Segment Start: Provided information

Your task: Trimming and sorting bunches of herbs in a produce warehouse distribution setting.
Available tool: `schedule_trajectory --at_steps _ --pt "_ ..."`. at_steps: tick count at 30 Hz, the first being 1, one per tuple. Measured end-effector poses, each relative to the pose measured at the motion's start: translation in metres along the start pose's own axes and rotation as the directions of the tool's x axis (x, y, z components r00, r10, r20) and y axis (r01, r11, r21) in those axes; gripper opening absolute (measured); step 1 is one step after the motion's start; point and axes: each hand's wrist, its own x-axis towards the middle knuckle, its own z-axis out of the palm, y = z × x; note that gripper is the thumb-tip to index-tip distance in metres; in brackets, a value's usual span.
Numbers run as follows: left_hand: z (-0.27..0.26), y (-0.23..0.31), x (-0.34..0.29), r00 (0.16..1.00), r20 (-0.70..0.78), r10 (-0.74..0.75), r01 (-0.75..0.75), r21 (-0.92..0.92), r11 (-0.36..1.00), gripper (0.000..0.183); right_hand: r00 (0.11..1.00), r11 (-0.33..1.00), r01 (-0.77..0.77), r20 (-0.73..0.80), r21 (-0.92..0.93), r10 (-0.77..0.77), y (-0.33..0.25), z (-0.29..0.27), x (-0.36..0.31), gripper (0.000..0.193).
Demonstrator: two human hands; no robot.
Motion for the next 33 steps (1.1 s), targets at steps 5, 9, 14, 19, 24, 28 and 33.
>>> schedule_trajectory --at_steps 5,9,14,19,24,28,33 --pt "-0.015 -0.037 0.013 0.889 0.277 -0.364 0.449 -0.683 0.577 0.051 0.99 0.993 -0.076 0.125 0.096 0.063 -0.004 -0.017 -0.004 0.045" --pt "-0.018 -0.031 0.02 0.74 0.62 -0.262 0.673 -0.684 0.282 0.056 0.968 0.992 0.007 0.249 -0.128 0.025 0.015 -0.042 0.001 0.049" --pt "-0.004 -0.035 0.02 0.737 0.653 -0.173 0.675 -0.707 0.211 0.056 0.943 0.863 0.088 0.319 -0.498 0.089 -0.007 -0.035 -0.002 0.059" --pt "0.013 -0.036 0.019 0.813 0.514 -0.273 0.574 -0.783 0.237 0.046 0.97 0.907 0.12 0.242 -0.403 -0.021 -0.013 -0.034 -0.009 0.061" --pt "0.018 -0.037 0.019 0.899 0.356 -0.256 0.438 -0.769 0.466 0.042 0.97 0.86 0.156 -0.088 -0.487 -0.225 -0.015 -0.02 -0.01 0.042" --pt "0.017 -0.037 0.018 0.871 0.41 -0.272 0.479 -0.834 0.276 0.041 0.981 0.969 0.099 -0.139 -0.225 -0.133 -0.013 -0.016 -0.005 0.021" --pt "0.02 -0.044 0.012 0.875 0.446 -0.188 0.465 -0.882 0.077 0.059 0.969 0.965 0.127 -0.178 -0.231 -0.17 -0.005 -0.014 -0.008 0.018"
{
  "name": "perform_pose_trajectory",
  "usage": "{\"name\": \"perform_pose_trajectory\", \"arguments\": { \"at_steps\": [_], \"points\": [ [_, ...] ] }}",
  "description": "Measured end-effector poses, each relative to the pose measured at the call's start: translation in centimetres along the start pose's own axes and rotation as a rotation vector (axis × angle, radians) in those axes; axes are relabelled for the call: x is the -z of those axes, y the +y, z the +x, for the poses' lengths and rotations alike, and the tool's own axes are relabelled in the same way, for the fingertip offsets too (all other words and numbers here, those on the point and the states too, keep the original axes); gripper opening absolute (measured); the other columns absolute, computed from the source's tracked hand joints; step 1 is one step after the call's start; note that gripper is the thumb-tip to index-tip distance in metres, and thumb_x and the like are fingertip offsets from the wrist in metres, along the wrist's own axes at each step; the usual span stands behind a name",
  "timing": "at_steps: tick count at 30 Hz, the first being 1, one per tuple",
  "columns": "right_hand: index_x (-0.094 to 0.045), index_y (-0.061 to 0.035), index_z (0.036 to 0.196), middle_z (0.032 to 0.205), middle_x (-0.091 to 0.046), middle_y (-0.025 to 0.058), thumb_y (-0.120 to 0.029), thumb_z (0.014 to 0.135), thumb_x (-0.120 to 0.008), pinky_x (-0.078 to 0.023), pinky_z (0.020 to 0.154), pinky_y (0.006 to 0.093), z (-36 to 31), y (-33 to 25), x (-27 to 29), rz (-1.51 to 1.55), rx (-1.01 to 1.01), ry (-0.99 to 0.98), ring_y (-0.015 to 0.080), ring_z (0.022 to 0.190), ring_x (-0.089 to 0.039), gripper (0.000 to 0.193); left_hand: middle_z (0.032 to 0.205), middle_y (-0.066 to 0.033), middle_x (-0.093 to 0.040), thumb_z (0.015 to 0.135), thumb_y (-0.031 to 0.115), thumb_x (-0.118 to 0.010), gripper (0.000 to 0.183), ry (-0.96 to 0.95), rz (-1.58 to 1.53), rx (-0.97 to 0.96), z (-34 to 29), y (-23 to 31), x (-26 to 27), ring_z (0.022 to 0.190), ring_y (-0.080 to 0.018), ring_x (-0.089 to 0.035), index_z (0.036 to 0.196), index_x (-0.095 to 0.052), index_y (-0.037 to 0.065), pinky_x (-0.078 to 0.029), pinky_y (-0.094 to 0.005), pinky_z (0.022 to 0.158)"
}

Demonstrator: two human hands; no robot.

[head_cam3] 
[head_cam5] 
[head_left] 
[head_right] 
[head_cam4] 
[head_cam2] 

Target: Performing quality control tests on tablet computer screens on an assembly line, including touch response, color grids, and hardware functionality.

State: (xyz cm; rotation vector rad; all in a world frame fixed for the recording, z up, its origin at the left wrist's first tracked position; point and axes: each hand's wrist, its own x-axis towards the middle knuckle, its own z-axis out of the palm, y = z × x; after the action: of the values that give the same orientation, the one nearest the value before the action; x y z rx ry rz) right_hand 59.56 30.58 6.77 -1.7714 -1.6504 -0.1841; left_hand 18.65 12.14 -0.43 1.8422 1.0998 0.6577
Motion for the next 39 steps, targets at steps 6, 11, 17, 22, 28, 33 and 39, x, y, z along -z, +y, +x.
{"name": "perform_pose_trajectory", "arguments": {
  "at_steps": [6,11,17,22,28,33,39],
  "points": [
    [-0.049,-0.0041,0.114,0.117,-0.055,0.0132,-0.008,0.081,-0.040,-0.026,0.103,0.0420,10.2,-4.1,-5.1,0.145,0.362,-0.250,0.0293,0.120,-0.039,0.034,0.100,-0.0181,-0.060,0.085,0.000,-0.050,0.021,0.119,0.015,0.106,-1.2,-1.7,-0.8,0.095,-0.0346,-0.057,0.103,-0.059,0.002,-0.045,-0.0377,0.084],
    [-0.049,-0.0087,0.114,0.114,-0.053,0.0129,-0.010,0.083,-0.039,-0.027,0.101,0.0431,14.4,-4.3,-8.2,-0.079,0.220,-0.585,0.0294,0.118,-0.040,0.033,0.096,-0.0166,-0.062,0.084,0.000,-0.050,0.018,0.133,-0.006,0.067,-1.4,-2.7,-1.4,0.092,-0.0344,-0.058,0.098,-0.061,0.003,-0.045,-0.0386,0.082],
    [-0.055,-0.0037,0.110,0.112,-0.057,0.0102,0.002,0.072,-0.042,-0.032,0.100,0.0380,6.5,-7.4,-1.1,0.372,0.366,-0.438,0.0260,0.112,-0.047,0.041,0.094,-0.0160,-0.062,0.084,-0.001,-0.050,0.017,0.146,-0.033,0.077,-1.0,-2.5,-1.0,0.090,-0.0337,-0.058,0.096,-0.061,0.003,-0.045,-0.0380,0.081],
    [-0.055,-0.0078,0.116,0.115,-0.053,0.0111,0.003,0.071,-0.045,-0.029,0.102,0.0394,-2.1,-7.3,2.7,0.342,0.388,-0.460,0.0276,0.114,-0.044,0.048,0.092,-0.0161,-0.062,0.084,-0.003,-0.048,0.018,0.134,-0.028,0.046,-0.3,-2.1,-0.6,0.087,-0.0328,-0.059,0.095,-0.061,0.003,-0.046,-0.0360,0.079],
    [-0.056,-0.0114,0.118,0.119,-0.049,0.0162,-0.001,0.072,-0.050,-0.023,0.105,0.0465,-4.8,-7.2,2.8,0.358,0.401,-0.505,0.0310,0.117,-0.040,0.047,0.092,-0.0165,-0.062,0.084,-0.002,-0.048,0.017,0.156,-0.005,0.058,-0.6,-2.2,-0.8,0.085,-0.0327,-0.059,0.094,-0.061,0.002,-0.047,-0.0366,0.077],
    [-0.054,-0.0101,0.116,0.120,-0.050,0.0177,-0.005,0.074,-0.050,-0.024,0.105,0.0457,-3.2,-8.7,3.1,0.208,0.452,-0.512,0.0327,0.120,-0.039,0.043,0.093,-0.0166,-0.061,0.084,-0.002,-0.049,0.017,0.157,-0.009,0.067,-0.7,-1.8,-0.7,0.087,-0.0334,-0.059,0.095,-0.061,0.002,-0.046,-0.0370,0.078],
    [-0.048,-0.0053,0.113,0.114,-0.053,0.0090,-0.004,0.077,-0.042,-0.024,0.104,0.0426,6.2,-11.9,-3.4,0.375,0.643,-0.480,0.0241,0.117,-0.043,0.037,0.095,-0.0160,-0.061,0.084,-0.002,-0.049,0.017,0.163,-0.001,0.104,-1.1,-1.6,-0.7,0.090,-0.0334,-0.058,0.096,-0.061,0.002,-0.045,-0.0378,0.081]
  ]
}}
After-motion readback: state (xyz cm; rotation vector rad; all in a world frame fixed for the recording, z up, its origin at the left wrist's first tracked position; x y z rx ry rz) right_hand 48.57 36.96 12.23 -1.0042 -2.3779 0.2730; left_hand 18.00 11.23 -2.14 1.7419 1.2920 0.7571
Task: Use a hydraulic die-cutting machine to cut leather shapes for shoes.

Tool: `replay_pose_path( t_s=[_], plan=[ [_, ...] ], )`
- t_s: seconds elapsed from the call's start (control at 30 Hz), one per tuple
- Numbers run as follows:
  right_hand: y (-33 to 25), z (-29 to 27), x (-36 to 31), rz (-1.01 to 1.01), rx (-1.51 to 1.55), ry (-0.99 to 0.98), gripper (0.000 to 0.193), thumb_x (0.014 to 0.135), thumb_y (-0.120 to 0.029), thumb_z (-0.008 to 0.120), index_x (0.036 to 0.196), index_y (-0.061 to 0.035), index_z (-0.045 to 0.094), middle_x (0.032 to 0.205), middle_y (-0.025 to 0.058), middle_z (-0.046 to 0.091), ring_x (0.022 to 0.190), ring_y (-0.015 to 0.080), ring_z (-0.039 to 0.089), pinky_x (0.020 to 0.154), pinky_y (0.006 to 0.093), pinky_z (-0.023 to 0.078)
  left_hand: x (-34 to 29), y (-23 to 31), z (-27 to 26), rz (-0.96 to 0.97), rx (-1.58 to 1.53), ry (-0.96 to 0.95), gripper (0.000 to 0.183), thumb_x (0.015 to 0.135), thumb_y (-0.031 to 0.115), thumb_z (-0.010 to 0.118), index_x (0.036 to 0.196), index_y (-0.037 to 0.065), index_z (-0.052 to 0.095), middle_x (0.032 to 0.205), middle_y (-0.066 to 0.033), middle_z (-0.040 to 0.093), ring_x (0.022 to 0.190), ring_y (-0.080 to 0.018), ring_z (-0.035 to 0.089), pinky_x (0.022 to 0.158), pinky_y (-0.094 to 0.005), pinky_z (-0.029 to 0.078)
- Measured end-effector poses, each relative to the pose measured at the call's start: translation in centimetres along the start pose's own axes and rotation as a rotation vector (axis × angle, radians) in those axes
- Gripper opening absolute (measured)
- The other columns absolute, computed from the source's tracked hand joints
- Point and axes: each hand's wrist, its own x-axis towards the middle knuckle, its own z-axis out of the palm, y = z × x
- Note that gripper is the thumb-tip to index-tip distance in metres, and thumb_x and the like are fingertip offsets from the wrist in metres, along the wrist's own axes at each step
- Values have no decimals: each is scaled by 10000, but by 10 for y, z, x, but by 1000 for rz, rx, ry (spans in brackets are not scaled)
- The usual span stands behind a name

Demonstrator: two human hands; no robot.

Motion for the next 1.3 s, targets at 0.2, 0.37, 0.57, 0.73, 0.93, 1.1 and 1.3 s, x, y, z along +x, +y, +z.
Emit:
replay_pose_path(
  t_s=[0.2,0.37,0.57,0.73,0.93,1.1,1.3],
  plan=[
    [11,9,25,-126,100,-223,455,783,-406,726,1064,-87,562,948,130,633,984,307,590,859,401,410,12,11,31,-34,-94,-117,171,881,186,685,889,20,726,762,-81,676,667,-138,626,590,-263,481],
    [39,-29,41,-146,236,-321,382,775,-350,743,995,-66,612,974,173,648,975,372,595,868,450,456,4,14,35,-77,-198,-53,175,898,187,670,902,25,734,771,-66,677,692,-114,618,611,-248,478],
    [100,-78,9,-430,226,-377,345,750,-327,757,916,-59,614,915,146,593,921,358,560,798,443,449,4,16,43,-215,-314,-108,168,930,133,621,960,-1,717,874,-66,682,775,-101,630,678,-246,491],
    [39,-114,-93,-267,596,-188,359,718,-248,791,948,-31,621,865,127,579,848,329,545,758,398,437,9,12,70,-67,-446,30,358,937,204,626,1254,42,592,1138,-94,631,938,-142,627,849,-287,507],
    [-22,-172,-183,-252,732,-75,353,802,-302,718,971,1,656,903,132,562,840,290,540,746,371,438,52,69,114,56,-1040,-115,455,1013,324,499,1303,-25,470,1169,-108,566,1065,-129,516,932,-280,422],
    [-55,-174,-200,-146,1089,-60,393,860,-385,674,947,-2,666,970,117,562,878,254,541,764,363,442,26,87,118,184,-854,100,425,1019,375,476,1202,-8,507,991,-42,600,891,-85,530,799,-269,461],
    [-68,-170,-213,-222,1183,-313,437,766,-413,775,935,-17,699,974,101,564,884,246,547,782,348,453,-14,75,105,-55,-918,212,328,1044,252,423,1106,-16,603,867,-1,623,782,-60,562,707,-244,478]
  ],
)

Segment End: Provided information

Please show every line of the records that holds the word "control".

Target: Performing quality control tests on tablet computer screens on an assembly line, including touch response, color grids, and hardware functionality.
- t_s: seconds elapsed from the call's start (control at 30 Hz), one per tuple

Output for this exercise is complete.